**INSTRUCTIONS FOR THE TASK:** Retyping each entry exactly is the whole task.

Stored dataset items:
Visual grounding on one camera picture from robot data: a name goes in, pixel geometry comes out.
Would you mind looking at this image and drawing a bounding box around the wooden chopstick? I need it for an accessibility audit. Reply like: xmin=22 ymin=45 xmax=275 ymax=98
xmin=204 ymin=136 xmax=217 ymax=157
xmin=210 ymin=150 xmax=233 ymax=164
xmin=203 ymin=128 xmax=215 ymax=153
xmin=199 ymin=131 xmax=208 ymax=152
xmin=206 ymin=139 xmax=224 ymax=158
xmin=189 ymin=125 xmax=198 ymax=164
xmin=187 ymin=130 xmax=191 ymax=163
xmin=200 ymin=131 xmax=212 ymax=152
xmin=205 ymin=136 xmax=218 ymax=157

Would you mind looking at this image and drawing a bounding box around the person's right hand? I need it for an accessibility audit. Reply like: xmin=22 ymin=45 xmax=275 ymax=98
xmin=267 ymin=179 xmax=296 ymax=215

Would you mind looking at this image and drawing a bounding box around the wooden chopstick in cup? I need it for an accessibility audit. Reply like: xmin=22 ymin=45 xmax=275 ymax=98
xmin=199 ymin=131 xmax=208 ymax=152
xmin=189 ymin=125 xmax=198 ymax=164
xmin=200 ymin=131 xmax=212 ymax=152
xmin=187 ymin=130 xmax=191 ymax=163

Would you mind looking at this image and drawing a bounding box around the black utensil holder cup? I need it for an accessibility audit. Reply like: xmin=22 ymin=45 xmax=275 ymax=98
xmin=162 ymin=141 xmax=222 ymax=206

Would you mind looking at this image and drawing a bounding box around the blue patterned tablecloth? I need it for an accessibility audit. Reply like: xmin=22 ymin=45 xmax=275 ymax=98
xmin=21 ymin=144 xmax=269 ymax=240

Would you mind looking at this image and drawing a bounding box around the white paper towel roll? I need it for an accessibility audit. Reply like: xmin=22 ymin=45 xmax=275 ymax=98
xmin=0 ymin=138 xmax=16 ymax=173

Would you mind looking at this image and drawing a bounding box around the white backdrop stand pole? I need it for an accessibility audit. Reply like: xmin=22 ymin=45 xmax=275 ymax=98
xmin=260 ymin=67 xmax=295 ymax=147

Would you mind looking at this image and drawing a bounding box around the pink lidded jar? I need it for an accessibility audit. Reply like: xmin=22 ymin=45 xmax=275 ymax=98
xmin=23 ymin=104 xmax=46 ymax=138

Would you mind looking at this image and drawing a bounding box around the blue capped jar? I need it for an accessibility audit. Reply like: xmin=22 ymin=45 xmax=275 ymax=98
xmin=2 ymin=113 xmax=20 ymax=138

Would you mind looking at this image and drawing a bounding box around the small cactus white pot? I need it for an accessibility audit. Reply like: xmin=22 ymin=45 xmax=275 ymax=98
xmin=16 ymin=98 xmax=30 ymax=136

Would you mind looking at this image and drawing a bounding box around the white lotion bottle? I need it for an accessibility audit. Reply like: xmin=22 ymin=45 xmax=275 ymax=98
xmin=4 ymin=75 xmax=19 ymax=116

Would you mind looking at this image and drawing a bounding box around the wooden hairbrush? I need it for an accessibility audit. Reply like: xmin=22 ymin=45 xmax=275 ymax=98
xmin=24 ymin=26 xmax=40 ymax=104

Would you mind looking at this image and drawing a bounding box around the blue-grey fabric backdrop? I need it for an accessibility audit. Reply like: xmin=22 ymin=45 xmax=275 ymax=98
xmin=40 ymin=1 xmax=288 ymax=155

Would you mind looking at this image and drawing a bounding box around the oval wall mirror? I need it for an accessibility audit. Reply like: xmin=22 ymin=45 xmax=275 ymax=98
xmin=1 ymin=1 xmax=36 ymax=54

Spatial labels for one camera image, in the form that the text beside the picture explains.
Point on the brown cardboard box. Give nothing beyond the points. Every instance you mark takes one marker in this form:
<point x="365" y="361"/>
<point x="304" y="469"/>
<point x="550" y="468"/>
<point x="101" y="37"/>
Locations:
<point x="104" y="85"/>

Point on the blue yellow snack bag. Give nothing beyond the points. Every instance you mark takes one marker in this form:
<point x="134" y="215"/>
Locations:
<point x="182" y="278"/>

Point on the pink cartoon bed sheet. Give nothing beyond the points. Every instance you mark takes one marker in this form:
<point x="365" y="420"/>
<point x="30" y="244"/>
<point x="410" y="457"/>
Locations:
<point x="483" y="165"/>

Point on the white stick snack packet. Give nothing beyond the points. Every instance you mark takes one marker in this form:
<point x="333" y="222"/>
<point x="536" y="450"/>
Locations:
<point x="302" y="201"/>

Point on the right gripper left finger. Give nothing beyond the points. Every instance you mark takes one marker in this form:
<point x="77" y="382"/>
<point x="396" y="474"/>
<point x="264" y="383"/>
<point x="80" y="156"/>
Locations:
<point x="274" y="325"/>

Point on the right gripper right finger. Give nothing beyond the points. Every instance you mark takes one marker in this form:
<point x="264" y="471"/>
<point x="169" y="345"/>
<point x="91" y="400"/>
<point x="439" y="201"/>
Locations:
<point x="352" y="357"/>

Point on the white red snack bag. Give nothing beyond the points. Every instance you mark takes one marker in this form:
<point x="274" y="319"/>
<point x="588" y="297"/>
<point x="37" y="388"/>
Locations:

**EXPECTED ANSWER:**
Visual grounding on one camera picture from robot data: a name goes in, pixel geometry comes out.
Would you mind looking at this image and drawing a bounding box around the wooden chopstick? I need it for an accessibility audit. Reply like: xmin=22 ymin=45 xmax=275 ymax=98
xmin=204 ymin=136 xmax=217 ymax=157
xmin=210 ymin=150 xmax=233 ymax=164
xmin=203 ymin=128 xmax=215 ymax=153
xmin=199 ymin=131 xmax=208 ymax=152
xmin=206 ymin=139 xmax=224 ymax=158
xmin=189 ymin=125 xmax=198 ymax=164
xmin=187 ymin=130 xmax=191 ymax=163
xmin=200 ymin=131 xmax=212 ymax=152
xmin=205 ymin=136 xmax=218 ymax=157

Would you mind looking at this image and drawing a bounding box around the person's right hand? I need it for an accessibility audit. Reply like: xmin=22 ymin=45 xmax=275 ymax=98
xmin=267 ymin=179 xmax=296 ymax=215

Would you mind looking at this image and drawing a bounding box around the wooden chopstick in cup? I need it for an accessibility audit. Reply like: xmin=22 ymin=45 xmax=275 ymax=98
xmin=199 ymin=131 xmax=208 ymax=152
xmin=189 ymin=125 xmax=198 ymax=164
xmin=200 ymin=131 xmax=212 ymax=152
xmin=187 ymin=130 xmax=191 ymax=163

Would you mind looking at this image and drawing a bounding box around the black utensil holder cup? I need it for an accessibility audit. Reply like: xmin=22 ymin=45 xmax=275 ymax=98
xmin=162 ymin=141 xmax=222 ymax=206

Would you mind looking at this image and drawing a bounding box around the blue patterned tablecloth? I need it for an accessibility audit. Reply like: xmin=22 ymin=45 xmax=275 ymax=98
xmin=21 ymin=144 xmax=269 ymax=240

Would you mind looking at this image and drawing a bounding box around the white paper towel roll? I need it for an accessibility audit. Reply like: xmin=22 ymin=45 xmax=275 ymax=98
xmin=0 ymin=138 xmax=16 ymax=173

Would you mind looking at this image and drawing a bounding box around the white backdrop stand pole? I need it for an accessibility audit. Reply like: xmin=22 ymin=45 xmax=275 ymax=98
xmin=260 ymin=67 xmax=295 ymax=147

Would you mind looking at this image and drawing a bounding box around the pink lidded jar? I need it for an accessibility audit. Reply like: xmin=22 ymin=45 xmax=275 ymax=98
xmin=23 ymin=104 xmax=46 ymax=138

Would you mind looking at this image and drawing a bounding box around the blue capped jar? I need it for an accessibility audit. Reply like: xmin=22 ymin=45 xmax=275 ymax=98
xmin=2 ymin=113 xmax=20 ymax=138

Would you mind looking at this image and drawing a bounding box around the small cactus white pot? I need it for an accessibility audit. Reply like: xmin=22 ymin=45 xmax=275 ymax=98
xmin=16 ymin=98 xmax=30 ymax=136

Would you mind looking at this image and drawing a bounding box around the white lotion bottle? I need it for an accessibility audit. Reply like: xmin=22 ymin=45 xmax=275 ymax=98
xmin=4 ymin=75 xmax=19 ymax=116

Would you mind looking at this image and drawing a bounding box around the wooden hairbrush? I need it for an accessibility audit. Reply like: xmin=22 ymin=45 xmax=275 ymax=98
xmin=24 ymin=26 xmax=40 ymax=104

Would you mind looking at this image and drawing a bounding box around the blue-grey fabric backdrop? I need it for an accessibility audit. Reply like: xmin=22 ymin=45 xmax=275 ymax=98
xmin=40 ymin=1 xmax=288 ymax=155

Would you mind looking at this image and drawing a bounding box around the oval wall mirror? I need it for an accessibility audit. Reply like: xmin=22 ymin=45 xmax=275 ymax=98
xmin=1 ymin=1 xmax=36 ymax=54

Spatial labels for one camera image, in the form that the text beside the picture explains.
Point on the brown cardboard box. Give nothing beyond the points. Every instance you mark takes one marker in this form:
<point x="365" y="361"/>
<point x="304" y="469"/>
<point x="550" y="468"/>
<point x="101" y="37"/>
Locations:
<point x="104" y="85"/>

Point on the blue yellow snack bag. Give nothing beyond the points. Every instance you mark takes one marker in this form:
<point x="134" y="215"/>
Locations:
<point x="182" y="278"/>

Point on the pink cartoon bed sheet. Give nothing beyond the points. Every instance you mark takes one marker in this form:
<point x="365" y="420"/>
<point x="30" y="244"/>
<point x="410" y="457"/>
Locations:
<point x="483" y="165"/>

Point on the white stick snack packet. Give nothing beyond the points. Every instance you mark takes one marker in this form:
<point x="333" y="222"/>
<point x="536" y="450"/>
Locations:
<point x="302" y="201"/>

Point on the right gripper left finger. Give nothing beyond the points. Every instance you mark takes one marker in this form:
<point x="77" y="382"/>
<point x="396" y="474"/>
<point x="264" y="383"/>
<point x="80" y="156"/>
Locations:
<point x="274" y="325"/>

Point on the right gripper right finger. Give nothing beyond the points. Every instance you mark takes one marker in this form:
<point x="264" y="471"/>
<point x="169" y="345"/>
<point x="91" y="400"/>
<point x="439" y="201"/>
Locations:
<point x="352" y="357"/>

Point on the white red snack bag. Give nothing beyond the points. Every instance you mark takes one marker in this form:
<point x="274" y="319"/>
<point x="588" y="297"/>
<point x="37" y="388"/>
Locations:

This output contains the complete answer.